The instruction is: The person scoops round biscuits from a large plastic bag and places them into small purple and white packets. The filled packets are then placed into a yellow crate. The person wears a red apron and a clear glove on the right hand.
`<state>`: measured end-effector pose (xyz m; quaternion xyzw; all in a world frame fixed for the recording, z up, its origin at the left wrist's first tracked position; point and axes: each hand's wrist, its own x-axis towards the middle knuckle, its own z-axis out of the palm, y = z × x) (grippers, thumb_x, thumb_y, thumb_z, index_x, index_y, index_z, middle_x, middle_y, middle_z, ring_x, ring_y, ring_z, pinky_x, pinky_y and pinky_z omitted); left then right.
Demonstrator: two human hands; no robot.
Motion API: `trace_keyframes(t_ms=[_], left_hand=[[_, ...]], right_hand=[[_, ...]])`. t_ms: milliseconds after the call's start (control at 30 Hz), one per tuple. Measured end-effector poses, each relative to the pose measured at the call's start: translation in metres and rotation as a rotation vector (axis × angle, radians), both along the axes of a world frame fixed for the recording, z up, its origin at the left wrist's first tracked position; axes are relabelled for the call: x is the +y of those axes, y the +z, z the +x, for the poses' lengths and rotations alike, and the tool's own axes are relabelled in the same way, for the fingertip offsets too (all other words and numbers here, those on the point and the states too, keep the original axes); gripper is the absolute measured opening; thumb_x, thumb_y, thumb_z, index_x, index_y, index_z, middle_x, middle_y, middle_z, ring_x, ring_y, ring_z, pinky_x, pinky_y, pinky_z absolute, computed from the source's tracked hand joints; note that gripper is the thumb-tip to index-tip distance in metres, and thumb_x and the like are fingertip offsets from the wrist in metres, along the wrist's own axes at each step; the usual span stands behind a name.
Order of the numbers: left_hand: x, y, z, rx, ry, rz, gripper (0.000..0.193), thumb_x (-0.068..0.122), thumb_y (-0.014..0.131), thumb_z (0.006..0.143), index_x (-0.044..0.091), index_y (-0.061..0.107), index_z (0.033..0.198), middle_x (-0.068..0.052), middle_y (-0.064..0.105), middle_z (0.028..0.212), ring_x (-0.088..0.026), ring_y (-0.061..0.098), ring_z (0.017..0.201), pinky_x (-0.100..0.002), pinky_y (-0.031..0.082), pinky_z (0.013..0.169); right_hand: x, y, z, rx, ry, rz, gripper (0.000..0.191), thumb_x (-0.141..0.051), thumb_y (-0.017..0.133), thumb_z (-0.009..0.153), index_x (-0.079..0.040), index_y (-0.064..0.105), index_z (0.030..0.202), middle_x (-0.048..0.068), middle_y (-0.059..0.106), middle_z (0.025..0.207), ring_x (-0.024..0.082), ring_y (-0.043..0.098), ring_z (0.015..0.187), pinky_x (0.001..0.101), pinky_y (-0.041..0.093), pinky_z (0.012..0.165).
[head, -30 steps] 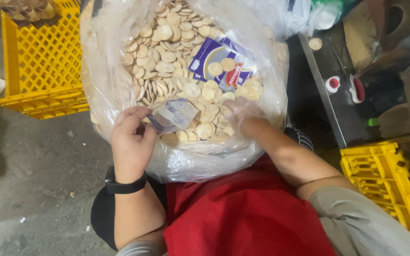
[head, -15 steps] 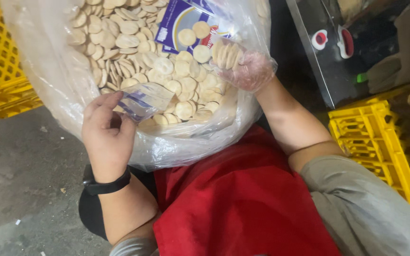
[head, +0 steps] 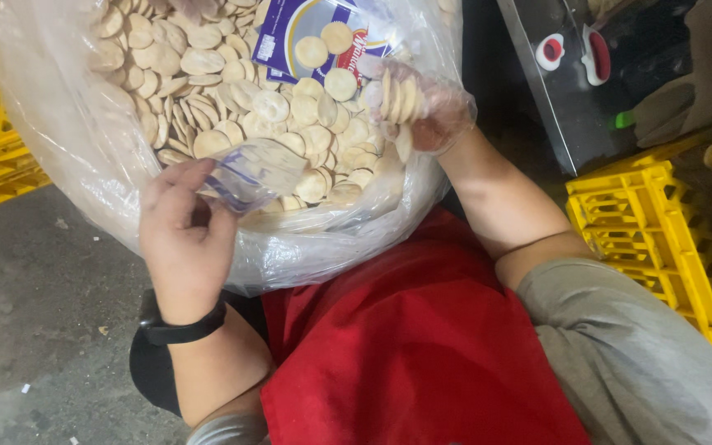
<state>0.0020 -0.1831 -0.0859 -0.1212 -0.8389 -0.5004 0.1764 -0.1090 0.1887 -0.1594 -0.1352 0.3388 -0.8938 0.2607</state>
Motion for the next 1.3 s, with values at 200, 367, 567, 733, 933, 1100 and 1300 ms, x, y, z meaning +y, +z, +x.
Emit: trace_keyframes(t_ms=[200, 367, 567, 733, 933, 1100, 1300], left_hand=[[0.016, 0.005, 0.0, -0.057, -0.015, -0.014, 0.034, -0.009, 0.065, 0.087, -0.002, 0.07, 0.12, -0.015, 0.067, 0.121, -0.016, 0.062, 0.076, -0.027, 0.052, 0.07], [0.024, 0.004, -0.003, -0.114, -0.047, 0.055, 0.034, -0.008, 0.065, 0.085, -0.002, 0.069, 0.118, -0.014, 0.066, 0.121, -0.017, 0.066, 0.076, -0.028, 0.054, 0.068], [0.028, 0.002, -0.017, -0.045, -0.075, 0.047, 0.04, -0.008, 0.065, 0.085, -0.003, 0.067, 0.124, -0.016, 0.065, 0.123, -0.02, 0.067, 0.081, -0.028, 0.055, 0.072], [0.031, 0.0, -0.022, -0.073, -0.09, 0.101, 0.044, -0.006, 0.067, 0.084, -0.003, 0.066, 0.128, -0.015, 0.065, 0.124, -0.018, 0.065, 0.079, -0.028, 0.054, 0.071], [0.03, -0.002, -0.025, -0.087, -0.132, 0.184, 0.052, -0.005, 0.07, 0.082, -0.003, 0.064, 0.133, -0.015, 0.063, 0.127, -0.016, 0.063, 0.078, -0.027, 0.054, 0.071], [0.029, -0.008, -0.025, -0.152, -0.07, 0.273, 0.037, -0.003, 0.071, 0.08, -0.005, 0.065, 0.117, -0.014, 0.064, 0.124, -0.014, 0.064, 0.075, -0.026, 0.054, 0.067], [0.039, -0.019, -0.026, -0.115, 0.036, 0.186, 0.026, -0.005, 0.072, 0.077, -0.006, 0.068, 0.102, -0.013, 0.068, 0.111, -0.015, 0.062, 0.071, -0.027, 0.051, 0.064]], right_hand=[[-0.009, 0.018, 0.003, 0.632, -0.193, 0.629, 0.058, 0.006, 0.071, 0.098, -0.003, 0.051, 0.151, 0.016, 0.068, 0.121, 0.028, 0.07, 0.106, 0.0369, 0.058, 0.1], [-0.021, 0.028, -0.004, 1.379, -0.448, 0.819, 0.035, 0.006, 0.075, 0.092, -0.013, 0.061, 0.118, 0.024, 0.056, 0.136, 0.032, 0.068, 0.112, 0.0367, 0.057, 0.101], [-0.029, 0.033, -0.002, 0.421, -0.211, 0.612, 0.059, 0.001, 0.077, 0.092, 0.001, 0.052, 0.145, 0.013, 0.064, 0.13, 0.021, 0.066, 0.117, 0.0322, 0.056, 0.104], [-0.047, 0.056, 0.015, 0.635, -0.286, 0.849, 0.064, -0.003, 0.079, 0.086, 0.004, 0.051, 0.143, 0.009, 0.057, 0.129, 0.019, 0.056, 0.12, 0.0292, 0.047, 0.106], [-0.098, 0.085, 0.034, 1.125, -0.301, 1.031, 0.047, -0.016, 0.08, 0.098, -0.01, 0.056, 0.138, 0.004, 0.068, 0.113, 0.014, 0.069, 0.098, 0.0303, 0.061, 0.089], [-0.137, 0.101, 0.037, 1.588, -0.462, 1.021, 0.057, -0.016, 0.076, 0.08, -0.009, 0.058, 0.133, 0.015, 0.064, 0.115, 0.032, 0.063, 0.112, 0.0492, 0.051, 0.101], [-0.155, 0.131, 0.046, 1.611, -0.322, 1.495, 0.055, -0.014, 0.074, 0.074, -0.008, 0.069, 0.128, 0.011, 0.065, 0.102, 0.033, 0.063, 0.103, 0.0511, 0.049, 0.09]])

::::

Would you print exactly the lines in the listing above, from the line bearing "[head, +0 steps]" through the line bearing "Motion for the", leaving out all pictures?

- [The answer]
[head, +0 steps] 
<state>0.0020 -0.1831 -0.0859 -0.1212 -0.8389 -0.5004 0.1764 -0.1090 0.1887 -0.1594 -0.1352 0.3388 -0.8938 0.2607</state>
Motion for the next 1.3 s, with values at 200, 367, 567, 733, 933, 1100 and 1300 ms, x, y, z meaning +y, +z, +x.

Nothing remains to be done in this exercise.